### TASK DESCRIPTION
Could every line below be transcribed exactly, with the pictures dropped?

..........

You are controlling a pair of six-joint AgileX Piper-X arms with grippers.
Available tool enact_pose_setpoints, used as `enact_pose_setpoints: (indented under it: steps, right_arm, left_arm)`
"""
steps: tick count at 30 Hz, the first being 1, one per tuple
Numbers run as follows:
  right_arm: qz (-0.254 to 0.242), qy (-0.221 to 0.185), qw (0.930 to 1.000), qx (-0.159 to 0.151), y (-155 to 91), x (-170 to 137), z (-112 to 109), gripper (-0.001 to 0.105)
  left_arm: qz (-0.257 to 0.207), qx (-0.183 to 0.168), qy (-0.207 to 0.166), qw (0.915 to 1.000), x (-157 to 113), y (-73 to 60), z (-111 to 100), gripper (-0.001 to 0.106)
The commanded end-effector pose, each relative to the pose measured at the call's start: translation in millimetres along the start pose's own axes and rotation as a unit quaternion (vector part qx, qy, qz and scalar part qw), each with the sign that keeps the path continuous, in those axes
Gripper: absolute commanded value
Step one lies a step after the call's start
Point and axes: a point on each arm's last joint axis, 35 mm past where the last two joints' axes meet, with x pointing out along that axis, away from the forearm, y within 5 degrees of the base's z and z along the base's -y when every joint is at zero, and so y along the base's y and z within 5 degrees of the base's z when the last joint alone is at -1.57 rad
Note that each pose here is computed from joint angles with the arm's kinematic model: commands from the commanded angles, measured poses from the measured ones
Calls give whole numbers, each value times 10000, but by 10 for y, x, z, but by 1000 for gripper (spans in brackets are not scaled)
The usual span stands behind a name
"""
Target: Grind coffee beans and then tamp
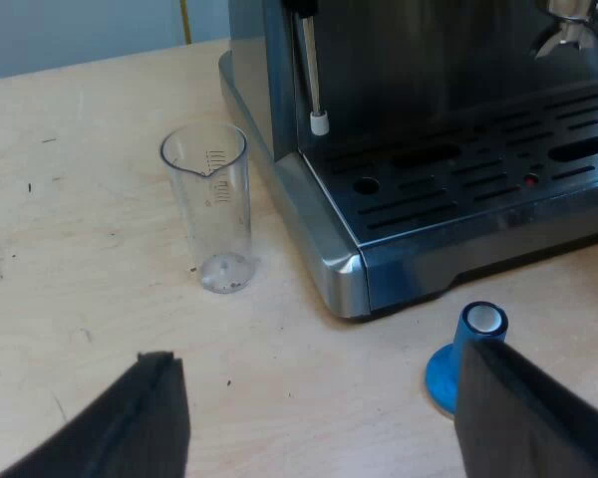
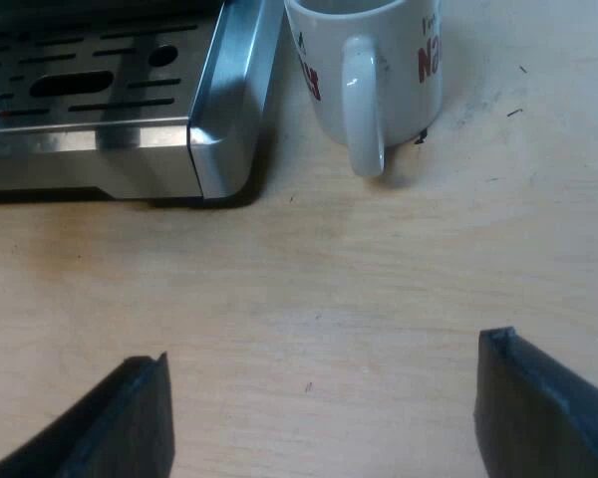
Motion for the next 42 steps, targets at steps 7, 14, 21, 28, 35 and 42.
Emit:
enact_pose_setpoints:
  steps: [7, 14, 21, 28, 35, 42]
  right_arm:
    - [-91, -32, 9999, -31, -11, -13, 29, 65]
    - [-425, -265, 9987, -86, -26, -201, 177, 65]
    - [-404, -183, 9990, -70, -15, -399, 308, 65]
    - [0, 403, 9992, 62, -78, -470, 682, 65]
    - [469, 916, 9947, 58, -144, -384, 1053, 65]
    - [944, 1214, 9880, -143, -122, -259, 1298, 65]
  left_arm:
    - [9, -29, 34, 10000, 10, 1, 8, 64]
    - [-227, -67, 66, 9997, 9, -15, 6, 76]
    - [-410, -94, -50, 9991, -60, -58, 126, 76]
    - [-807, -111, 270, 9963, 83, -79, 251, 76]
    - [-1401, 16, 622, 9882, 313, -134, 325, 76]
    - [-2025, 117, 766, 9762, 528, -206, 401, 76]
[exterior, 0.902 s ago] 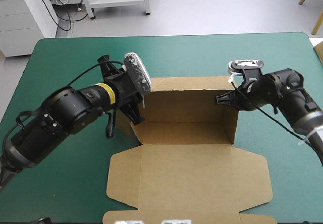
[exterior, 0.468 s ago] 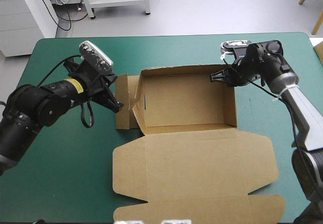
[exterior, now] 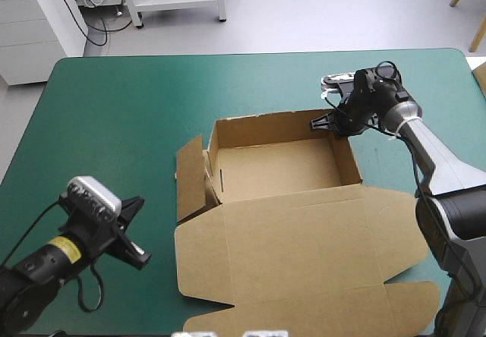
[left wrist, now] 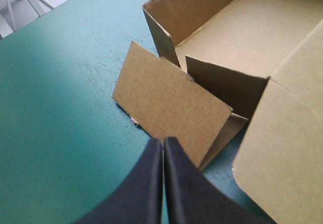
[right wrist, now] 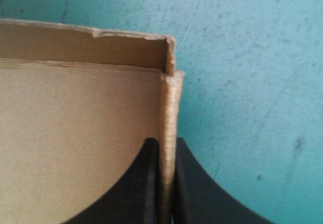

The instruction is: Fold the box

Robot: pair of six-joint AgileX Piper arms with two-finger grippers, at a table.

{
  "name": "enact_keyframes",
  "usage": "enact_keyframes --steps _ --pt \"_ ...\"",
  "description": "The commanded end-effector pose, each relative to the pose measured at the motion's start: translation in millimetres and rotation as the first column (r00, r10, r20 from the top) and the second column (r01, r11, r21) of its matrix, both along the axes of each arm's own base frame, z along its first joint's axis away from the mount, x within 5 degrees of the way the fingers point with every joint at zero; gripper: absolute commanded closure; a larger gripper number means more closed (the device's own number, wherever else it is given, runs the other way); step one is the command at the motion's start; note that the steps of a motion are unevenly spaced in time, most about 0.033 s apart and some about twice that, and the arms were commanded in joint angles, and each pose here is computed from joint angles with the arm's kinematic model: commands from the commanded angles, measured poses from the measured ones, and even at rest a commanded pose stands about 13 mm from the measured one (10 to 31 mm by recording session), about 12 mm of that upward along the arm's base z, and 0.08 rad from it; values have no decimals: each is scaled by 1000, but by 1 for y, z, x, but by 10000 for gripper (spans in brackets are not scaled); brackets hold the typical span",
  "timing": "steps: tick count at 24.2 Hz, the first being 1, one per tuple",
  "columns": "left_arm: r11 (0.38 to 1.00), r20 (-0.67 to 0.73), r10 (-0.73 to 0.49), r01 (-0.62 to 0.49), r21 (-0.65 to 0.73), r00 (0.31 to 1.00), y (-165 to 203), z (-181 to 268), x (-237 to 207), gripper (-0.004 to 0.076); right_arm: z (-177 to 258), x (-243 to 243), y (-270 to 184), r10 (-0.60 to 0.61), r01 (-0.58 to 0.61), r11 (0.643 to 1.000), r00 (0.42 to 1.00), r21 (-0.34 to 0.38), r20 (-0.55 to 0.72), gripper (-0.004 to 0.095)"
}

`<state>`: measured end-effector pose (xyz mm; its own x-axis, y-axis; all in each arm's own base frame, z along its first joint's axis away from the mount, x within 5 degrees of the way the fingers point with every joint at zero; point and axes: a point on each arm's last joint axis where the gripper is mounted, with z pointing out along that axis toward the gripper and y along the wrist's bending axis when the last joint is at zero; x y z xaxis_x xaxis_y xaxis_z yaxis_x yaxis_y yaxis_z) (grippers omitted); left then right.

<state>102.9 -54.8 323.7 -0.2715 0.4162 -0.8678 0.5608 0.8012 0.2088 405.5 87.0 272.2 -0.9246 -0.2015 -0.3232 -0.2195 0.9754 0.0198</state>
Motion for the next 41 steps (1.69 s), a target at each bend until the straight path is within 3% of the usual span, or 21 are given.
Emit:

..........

### SOLUTION TO THIS PROBLEM
You are controlling a pair of six-joint AgileX Piper-X arms with grippers.
Available tool enact_pose_setpoints, used as `enact_pose_setpoints: (indented under it: steps, right_arm, left_arm)`
"""
steps: tick count at 30 Hz, the first being 1, one per tuple
Numbers run as follows:
  right_arm: qz (-0.254 to 0.242), qy (-0.221 to 0.185), qw (0.930 to 1.000), qx (-0.159 to 0.151), y (-155 to 91), x (-170 to 137), z (-112 to 109), gripper (-0.001 to 0.105)
  left_arm: qz (-0.257 to 0.207), qx (-0.183 to 0.168), qy (-0.207 to 0.166), qw (0.915 to 1.000), x (-157 to 113), y (-73 to 60), z (-111 to 100), gripper (-0.001 to 0.106)
The commanded end-effector pose, each relative to the pose measured at the call's start: translation in millimetres along the start pose's own axes and rotation as a unit quaternion (vector part qx, qy, qz and scalar part qw), each with the sign that keeps the path continuous, in those axes
Gripper: absolute commanded value
Step one lies a step after the call's start
Point and axes: a point on each arm's last joint axis, 35 mm past where the last two joints' axes meet, with x pointing out along that axis, away from the forearm, y within 5 degrees of the base's z and z along the base's -y when every joint is at zero, and so y along the base's y and z within 5 degrees of the base's z when the last joint alone is at -1.57 rad
Note that each pose here is computed from joint angles with the arm's kinematic model: commands from the commanded angles, measured poses from the measured ones
Calls give whole numbers, each value times 10000, but by 10 for y, x, z, but by 1000 for gripper (spans in brackets are not scaled)
The usual span stands behind a name
"""
Target: Grind coffee beans and then tamp
Motion for the next 42 steps, targets at steps 7, 14, 21, 28, 35 and 42.
Emit:
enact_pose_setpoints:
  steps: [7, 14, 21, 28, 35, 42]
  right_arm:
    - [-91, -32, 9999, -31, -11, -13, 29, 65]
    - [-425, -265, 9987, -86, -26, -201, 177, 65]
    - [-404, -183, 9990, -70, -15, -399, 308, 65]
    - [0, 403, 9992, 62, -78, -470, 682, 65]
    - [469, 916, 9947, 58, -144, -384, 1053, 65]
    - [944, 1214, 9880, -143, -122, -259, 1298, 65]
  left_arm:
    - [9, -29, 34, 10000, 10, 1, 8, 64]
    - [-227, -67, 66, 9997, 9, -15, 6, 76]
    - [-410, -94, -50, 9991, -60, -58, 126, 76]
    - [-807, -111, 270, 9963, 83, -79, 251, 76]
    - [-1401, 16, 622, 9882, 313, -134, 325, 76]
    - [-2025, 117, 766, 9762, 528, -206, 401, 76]
[exterior, 0.902 s ago] 
[exterior, 0.468 s ago] 
[exterior, now] 
[left wrist, now] 
[right wrist, now] 

The instruction is: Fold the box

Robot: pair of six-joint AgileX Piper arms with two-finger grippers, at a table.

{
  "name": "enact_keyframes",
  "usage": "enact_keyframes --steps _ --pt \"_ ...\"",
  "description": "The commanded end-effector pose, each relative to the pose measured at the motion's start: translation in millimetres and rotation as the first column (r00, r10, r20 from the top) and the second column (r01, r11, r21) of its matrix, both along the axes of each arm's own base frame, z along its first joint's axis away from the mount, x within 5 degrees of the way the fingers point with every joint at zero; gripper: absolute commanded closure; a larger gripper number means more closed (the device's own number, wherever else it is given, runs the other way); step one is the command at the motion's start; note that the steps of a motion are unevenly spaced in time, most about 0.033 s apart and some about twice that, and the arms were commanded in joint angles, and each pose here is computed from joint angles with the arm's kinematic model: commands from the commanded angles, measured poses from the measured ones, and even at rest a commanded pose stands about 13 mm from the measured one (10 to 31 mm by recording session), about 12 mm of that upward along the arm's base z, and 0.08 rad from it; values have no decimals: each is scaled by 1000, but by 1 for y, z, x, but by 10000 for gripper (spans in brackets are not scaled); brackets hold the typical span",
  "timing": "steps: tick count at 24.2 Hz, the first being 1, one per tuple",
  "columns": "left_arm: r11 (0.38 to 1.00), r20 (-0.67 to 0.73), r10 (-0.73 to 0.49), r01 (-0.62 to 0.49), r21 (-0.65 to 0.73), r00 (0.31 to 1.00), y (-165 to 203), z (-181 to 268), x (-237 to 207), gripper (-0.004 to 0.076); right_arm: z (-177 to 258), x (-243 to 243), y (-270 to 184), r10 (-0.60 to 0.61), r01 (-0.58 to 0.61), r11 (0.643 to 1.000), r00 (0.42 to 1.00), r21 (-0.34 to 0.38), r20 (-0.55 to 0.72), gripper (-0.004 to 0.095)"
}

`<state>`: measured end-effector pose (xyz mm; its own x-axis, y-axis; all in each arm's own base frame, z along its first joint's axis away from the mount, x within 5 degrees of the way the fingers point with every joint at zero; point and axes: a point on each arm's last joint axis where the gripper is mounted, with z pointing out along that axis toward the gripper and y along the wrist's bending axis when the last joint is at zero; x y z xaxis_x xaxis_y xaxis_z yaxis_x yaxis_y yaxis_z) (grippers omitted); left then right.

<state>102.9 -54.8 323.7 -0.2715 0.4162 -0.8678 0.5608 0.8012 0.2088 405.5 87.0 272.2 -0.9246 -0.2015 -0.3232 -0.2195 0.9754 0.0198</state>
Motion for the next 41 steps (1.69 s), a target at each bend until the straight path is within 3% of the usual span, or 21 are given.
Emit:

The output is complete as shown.